Staffen got in touch with Wydeven, who connected with the property owner, and a plan was laid to live trap the Franklin’s ground squirrels and relocate them. That’s where Northland College professor Erik Olson and his students came in.

They have been working this summer to conduct small mammal surveys in the Apostle Islands National Lakeshore, so the Franklin’s ground squirrel project was right up their alley.

Along with DNR State Natural Area crew members, they set up and monitored live traps on the Douglas County property. They caught three of the animals in a few days, transported the squirrels to their new home in Washburn County, and released them after first weighing, measuring, and marking the animals so biologists could track their movements and survival in coming months and years.

Trail cameras were already set up on the new property and should aid the research going forward.

Keeping the family together

Staffen said live traps are still set up on the original property to see if they can catch what are believed to be three or four more family members. Franklin’s ground squirrels are what biologists call “semi-colonial,” meaning they like to live in small family or loose breeding groups.

“We figured we’d try to keep them together with their family group so they have a better chance of survival,” Staffen said.

Also crucial to the effort was relocating the Franklin’s ground squirrels so they had enough time to explore their new home and find suitable habitat for their winter hibernation.
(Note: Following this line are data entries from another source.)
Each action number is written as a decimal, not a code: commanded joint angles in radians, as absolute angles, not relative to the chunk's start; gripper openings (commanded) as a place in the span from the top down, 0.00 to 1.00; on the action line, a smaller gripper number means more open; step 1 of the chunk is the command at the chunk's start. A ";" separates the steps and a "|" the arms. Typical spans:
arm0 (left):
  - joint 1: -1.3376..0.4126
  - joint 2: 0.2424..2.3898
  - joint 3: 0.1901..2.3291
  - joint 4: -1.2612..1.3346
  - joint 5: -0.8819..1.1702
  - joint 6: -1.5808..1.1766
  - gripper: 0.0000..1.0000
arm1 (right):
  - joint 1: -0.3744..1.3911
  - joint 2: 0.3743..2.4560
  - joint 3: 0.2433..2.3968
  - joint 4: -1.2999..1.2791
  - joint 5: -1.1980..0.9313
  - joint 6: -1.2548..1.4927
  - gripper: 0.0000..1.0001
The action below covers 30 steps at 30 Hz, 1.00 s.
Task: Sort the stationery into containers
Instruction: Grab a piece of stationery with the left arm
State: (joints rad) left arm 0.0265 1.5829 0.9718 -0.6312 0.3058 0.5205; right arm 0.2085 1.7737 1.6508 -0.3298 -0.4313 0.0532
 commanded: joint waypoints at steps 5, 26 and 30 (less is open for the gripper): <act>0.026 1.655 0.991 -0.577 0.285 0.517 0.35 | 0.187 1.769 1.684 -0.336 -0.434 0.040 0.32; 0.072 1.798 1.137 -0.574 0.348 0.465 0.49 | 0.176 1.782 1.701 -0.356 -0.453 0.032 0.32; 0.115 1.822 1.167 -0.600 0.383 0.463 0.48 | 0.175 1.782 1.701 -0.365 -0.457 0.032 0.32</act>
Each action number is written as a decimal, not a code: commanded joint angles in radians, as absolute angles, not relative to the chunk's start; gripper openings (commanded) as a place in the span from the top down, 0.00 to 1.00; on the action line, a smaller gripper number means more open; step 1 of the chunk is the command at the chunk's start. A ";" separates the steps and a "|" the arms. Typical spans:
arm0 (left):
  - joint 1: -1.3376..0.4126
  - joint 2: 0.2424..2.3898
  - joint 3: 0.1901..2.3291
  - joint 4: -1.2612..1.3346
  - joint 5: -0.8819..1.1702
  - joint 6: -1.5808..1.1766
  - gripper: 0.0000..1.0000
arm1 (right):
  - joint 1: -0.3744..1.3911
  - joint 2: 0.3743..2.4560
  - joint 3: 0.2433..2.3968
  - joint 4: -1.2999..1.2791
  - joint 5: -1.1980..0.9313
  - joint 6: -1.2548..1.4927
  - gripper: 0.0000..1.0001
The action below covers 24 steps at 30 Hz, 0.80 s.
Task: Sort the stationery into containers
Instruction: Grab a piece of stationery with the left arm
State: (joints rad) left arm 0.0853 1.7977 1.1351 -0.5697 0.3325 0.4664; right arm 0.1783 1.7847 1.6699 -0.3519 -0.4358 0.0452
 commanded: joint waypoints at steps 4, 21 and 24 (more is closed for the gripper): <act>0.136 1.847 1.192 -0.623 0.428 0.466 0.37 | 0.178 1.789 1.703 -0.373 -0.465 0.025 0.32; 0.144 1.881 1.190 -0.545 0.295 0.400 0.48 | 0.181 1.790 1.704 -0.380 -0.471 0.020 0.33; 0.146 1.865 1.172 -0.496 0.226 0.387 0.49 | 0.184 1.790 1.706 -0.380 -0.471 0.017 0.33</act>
The animals are among Wisconsin’s true hibernators; they are active between mid-April and September and then sleep in their underground burrows the rest of the year.

Hopefully, the animals will prove better at this than their namesake: Franklin’s ground squirrel was named in honor of the British Arctic explorer Sir John Franklin, who perished with his crew in the 1840s while searching for the Northwest Passage, according to Prairie Public Broadcasting.

“We’re hopeful this will be a win-win-win situation,” Staffen said. “The animals have been moved to a new location with the right kind of habitat and plenty of it, they are no longer eating the original property owners’ garden vegetables or burrowing under their buildings, and some Northland College students are getting good experience in live trapping and processing these small mammals.”